EXTRACTED ENTRIES
>>>
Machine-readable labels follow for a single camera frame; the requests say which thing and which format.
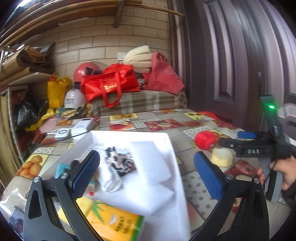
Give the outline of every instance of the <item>black plastic bag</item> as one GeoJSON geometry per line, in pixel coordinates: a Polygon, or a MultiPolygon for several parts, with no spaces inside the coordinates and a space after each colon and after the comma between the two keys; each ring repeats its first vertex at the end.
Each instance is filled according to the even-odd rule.
{"type": "Polygon", "coordinates": [[[40,101],[39,111],[38,111],[38,119],[44,116],[49,109],[48,99],[44,99],[40,101]]]}
{"type": "Polygon", "coordinates": [[[38,121],[36,108],[27,99],[24,99],[18,107],[15,106],[14,121],[17,128],[36,124],[38,121]]]}

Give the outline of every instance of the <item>gray handle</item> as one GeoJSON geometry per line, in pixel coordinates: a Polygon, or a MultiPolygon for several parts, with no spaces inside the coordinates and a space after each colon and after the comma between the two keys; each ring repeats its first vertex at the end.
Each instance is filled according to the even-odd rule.
{"type": "Polygon", "coordinates": [[[270,157],[262,157],[262,158],[258,158],[258,160],[261,165],[265,178],[267,178],[267,176],[270,174],[269,177],[265,179],[266,199],[271,202],[278,202],[281,196],[281,187],[283,184],[284,174],[282,172],[270,173],[271,171],[269,167],[269,164],[271,163],[270,157]]]}

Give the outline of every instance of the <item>white helmet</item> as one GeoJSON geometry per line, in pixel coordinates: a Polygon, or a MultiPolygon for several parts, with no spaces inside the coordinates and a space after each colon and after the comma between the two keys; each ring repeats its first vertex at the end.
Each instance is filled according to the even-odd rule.
{"type": "Polygon", "coordinates": [[[78,109],[80,106],[87,103],[85,94],[81,93],[78,89],[71,89],[66,93],[64,100],[65,109],[78,109]]]}

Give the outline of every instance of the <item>silver bolt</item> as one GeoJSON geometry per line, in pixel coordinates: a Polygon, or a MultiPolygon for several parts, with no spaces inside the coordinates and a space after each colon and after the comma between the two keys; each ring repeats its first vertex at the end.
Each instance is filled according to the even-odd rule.
{"type": "Polygon", "coordinates": [[[40,181],[40,177],[35,177],[35,178],[34,178],[34,182],[35,182],[35,183],[37,183],[37,182],[39,182],[39,181],[40,181]]]}
{"type": "Polygon", "coordinates": [[[68,176],[68,173],[66,173],[66,172],[64,172],[64,173],[61,174],[61,178],[62,178],[62,179],[67,178],[67,176],[68,176]]]}
{"type": "Polygon", "coordinates": [[[231,174],[226,174],[226,178],[227,178],[228,180],[232,180],[232,179],[233,179],[233,176],[232,176],[231,174]]]}
{"type": "Polygon", "coordinates": [[[259,184],[260,183],[260,180],[258,178],[254,178],[254,182],[259,184]]]}

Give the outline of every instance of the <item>pink bag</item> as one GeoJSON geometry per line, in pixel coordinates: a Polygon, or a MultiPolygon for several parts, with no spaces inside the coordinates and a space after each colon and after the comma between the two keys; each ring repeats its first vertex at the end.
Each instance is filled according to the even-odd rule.
{"type": "Polygon", "coordinates": [[[171,94],[178,94],[184,85],[168,59],[161,53],[152,55],[152,70],[149,74],[143,74],[146,84],[144,90],[164,91],[171,94]]]}
<<<
ASSIGNED TASK
All entries should be given again exactly, except that pictures are to be excluded.

TASK SOLUTION
Machine-readable labels follow for a single camera frame; the requests say which thing and which format.
Give the outline of every instance of the <item>black plastic bag</item> as one GeoJSON geometry per line, in pixel coordinates: a Polygon, or a MultiPolygon for several parts, with no spaces inside the coordinates and a space after each colon and after the comma between the two keys; each ring repeats its first vertex at the end.
Each instance is filled according to the even-odd rule.
{"type": "Polygon", "coordinates": [[[40,101],[39,111],[38,111],[38,119],[44,116],[49,109],[48,99],[44,99],[40,101]]]}
{"type": "Polygon", "coordinates": [[[38,121],[36,108],[27,99],[24,99],[18,107],[15,106],[14,121],[17,128],[36,124],[38,121]]]}

Give the outline of every instance of the <item>gray handle</item> as one GeoJSON geometry per line, in pixel coordinates: a Polygon, or a MultiPolygon for several parts, with no spaces inside the coordinates and a space after each colon and after the comma between the two keys; each ring repeats its first vertex at the end.
Each instance is filled according to the even-odd rule.
{"type": "Polygon", "coordinates": [[[270,157],[262,157],[262,158],[258,158],[258,160],[261,165],[265,178],[267,178],[267,176],[270,174],[269,177],[265,179],[266,199],[271,202],[278,202],[281,196],[281,187],[283,184],[284,174],[282,172],[270,173],[271,171],[269,167],[269,164],[271,163],[270,157]]]}

Give the outline of every instance of the <item>white helmet</item> as one GeoJSON geometry per line, in pixel coordinates: a Polygon, or a MultiPolygon for several parts, with no spaces inside the coordinates and a space after each colon and after the comma between the two keys; each ring repeats its first vertex at the end.
Each instance is filled according to the even-odd rule.
{"type": "Polygon", "coordinates": [[[78,109],[80,106],[87,103],[85,94],[81,93],[78,89],[71,89],[66,93],[64,100],[65,109],[78,109]]]}

Give the outline of every instance of the <item>silver bolt</item> as one GeoJSON geometry per line, in pixel coordinates: a Polygon, or a MultiPolygon for several parts, with no spaces inside the coordinates and a space after each colon and after the comma between the two keys; each ring repeats its first vertex at the end.
Each instance is filled according to the even-odd rule.
{"type": "Polygon", "coordinates": [[[40,181],[40,177],[35,177],[35,178],[34,178],[34,182],[35,182],[35,183],[37,183],[37,182],[39,182],[39,181],[40,181]]]}
{"type": "Polygon", "coordinates": [[[68,176],[68,173],[66,173],[66,172],[64,172],[64,173],[61,174],[61,178],[62,178],[62,179],[67,178],[67,176],[68,176]]]}
{"type": "Polygon", "coordinates": [[[231,174],[226,174],[226,178],[227,178],[228,180],[232,180],[232,179],[233,179],[233,176],[232,176],[231,174]]]}
{"type": "Polygon", "coordinates": [[[259,184],[260,183],[260,180],[258,178],[254,178],[254,182],[259,184]]]}

Give the outline of every instance of the <item>pink bag</item> as one GeoJSON geometry per line, in pixel coordinates: a Polygon, or a MultiPolygon for several parts, with no spaces inside the coordinates and a space after each colon and after the comma between the two keys; each ring repeats its first vertex at the end.
Each instance is filled according to the even-odd rule.
{"type": "Polygon", "coordinates": [[[171,94],[178,94],[184,85],[168,59],[161,53],[152,55],[152,70],[149,74],[143,74],[146,84],[144,90],[164,91],[171,94]]]}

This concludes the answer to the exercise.